Back home, she becomes the first in a trio of women who, unsolicited, effectively deliver what only those with a certain laissez faire attitude, and a lot of a certain type of life experience can. Like the two who follow her, the next morning, my spoken gratitude in hand, she leaves.

Though I feel like a jerk, I also feel strangely, moronically satisfied by this, like I’m on R&R between tours of duty in the relationship wars, or I’m repeating a phase I should have completed as an adolescent but was too stoned and drunk to. Also, I’m hoping that, in finally spending time, however superficially, with women my own age, I’m redirecting myself, the experience fulfilling my grandmother’s adage that nothing in life goes wasted.

For additional diversion, one afternoon I find my way back to Montauk where I enter the real estate office nearest to where I park.

“Whaa can I do for you,” bellows a large woman.

“What’s the story with this one? ’Hither Hills Exclusive,’” I ask, pointing to a photo in the window. “Sounds like a mental institution.”

“A community by the ocean. But the house is a little strange,” she offers.

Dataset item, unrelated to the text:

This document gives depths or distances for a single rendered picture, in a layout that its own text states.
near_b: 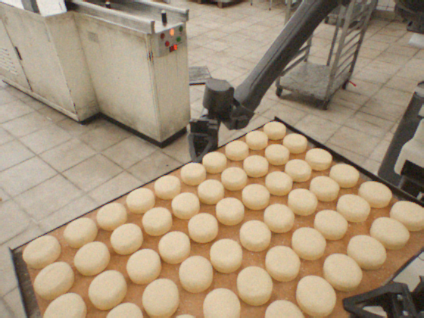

Arriving, she says what the house’s appearance suggests; that it was built by a poor architect for himself. It’s on a tiny parcel. Due to the parcel’s steep slope, the front door, though two floors above the foundation, is level with the road, hence the sagging, aerial walkway we’re on. There are huge, multi-pane factory windows all over that must have come cheap, and the house is wrapped in warping 4 x 8 sheets of old siding. Essentially a box on a small, 25 x 25 footprint, it’s tall, offering, I’m guessing, a squirrel’s eye view into the heavily encroaching canopy.

Stepping lightly to avoid destabilizing the walkway, we enter a place that, like my world these days, doesn’t have even one thing right; not one right angle, no room shaped predictably, nothing expected. As we climb the flights connecting its six floors, levels spinning off like treads on circular stairs, she explains that the house was last inhabited by an elderly lesbian couple.

“They say it’s falling off,” she warns as I open the sliding door to a three-story high deck. Seeing light between the deck and the house, I step back. Craning to see through the trees, I catch a glimpse of blue that just might be ocean.

A few offers and counteroffers later and the accountant bargaining for the dead owner and I have a deal, the only wrinkle being that he’s utterly without authority. The owner died possessing a girlfriend, a house and heaps of ugly vintage furniture but, apparently, no will. Her sister, who can sign, is thought to be living in Egypt. Eight months later, with major help from International FedEx, I close.

\Now, six years later, I’m living with a newly-rescued Malamute in Montauk full-time, not drinking, not fishing, not surfing, rarely looking back and almost never eating out.